Sales were relatively flat from 2000 to 2002, up 1.6% per year, S&P said. However, the company was able to raise EBITDA 14% over the same period because of cost-saving and restructuring initiatives in 2002.

The company's debt leverage pro forma for the transaction is about 4.5x (adjusted for operating leases) and S&P expects total debt/EBITDA to average 4x over time. Cash flow protection is thin, with funds from operations to total debt (adjusted for operating leases) at about 7% pro forma, and is expected to rise to about 15% over time.

S&P rates Ardent Health notes B-, loan BB-

Standard & Poor's assigned a BB- rating to Ardent Health Services' proposed $100 million senior secured bank facility due 2008 and a B- ratings to its proposed $150 million senior subordinated debt due 2013. The outlook is negative.

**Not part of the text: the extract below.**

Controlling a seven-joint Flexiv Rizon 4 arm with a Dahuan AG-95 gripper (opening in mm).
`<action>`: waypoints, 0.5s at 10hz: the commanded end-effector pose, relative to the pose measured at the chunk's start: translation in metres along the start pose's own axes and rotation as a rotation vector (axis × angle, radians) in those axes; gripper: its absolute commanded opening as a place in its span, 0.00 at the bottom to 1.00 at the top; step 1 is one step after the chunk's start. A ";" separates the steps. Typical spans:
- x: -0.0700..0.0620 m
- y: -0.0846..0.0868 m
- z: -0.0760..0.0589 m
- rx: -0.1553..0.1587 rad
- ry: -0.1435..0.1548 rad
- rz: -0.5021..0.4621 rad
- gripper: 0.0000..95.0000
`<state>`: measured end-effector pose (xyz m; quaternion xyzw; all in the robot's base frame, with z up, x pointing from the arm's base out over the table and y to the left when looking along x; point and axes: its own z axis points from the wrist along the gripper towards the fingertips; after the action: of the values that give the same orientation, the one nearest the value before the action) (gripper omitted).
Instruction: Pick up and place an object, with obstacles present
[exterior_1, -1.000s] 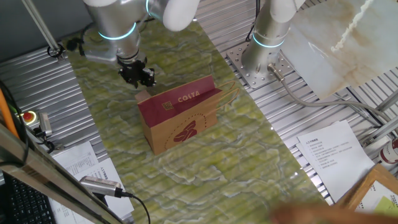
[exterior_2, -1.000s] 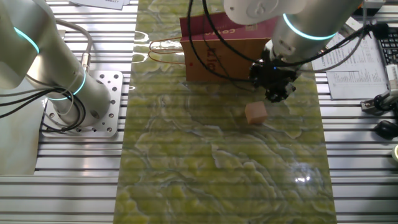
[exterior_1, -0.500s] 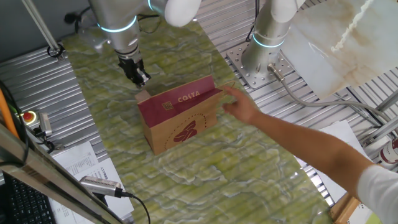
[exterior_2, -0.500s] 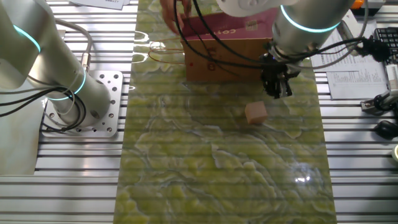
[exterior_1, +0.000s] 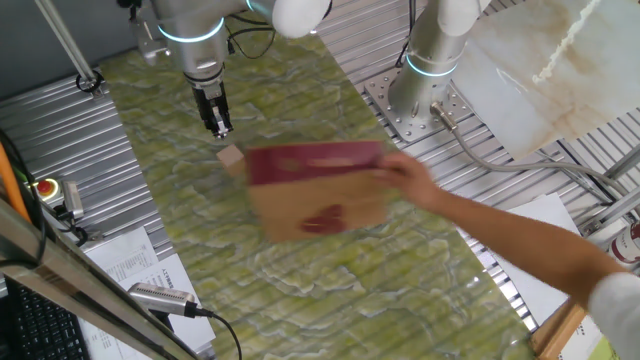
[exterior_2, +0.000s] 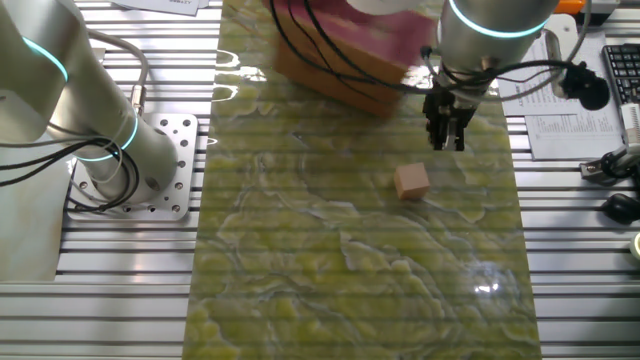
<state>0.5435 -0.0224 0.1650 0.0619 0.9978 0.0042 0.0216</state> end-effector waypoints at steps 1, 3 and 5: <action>-0.001 0.001 -0.003 0.008 -0.008 0.069 0.00; -0.001 0.001 -0.003 0.006 -0.008 0.070 0.00; -0.002 0.001 -0.003 0.004 0.006 0.056 0.00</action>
<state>0.5445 -0.0216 0.1690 0.0933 0.9955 0.0055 0.0177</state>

For the bank loan S&P said the collateral package in a distressed default scenario suggests that estimated asset value will be sufficient to provide complete recovery of the $100 million bank facility in the event of a default.

S&P said Ardent's ratings reflect a relatively undiversified portfolio of hospital and health plan assets and a dependence upon on its behavioral hospitals which contribute half of its profitability.

Moreover, the company has a very short track record of operating the seven acute care hospitals and health plan that have historically produced weak operating cash flow. Since they were acquired at various times within the last year, their vulnerability is highlighted by a large 71% of total revenues derived from its key Albuquerque, N.M. assets, which are considered an integrated delivery system. As these assets include several significant health plans, the company is also at risk for future premium trends as well as the cost of care to a large enrollee base in a single market.

Still, Ardent benefits from a strong market share in its key Albuquerque market, S&P said. The company will attempt to bolster its profitability by improving operating efficiency with investments in key areas such as information systems, by offering its integrated delivery system in Albuquerque, known as the Lovelace Sandia Health System to other area health plans, and benefiting from a currently favorable reimbursement environment for its behavioral hospitals.

The success of these initiatives are vital to improve upon a weak return on capital that is likely to remain under 10% for at least the next couple of years, S&P added.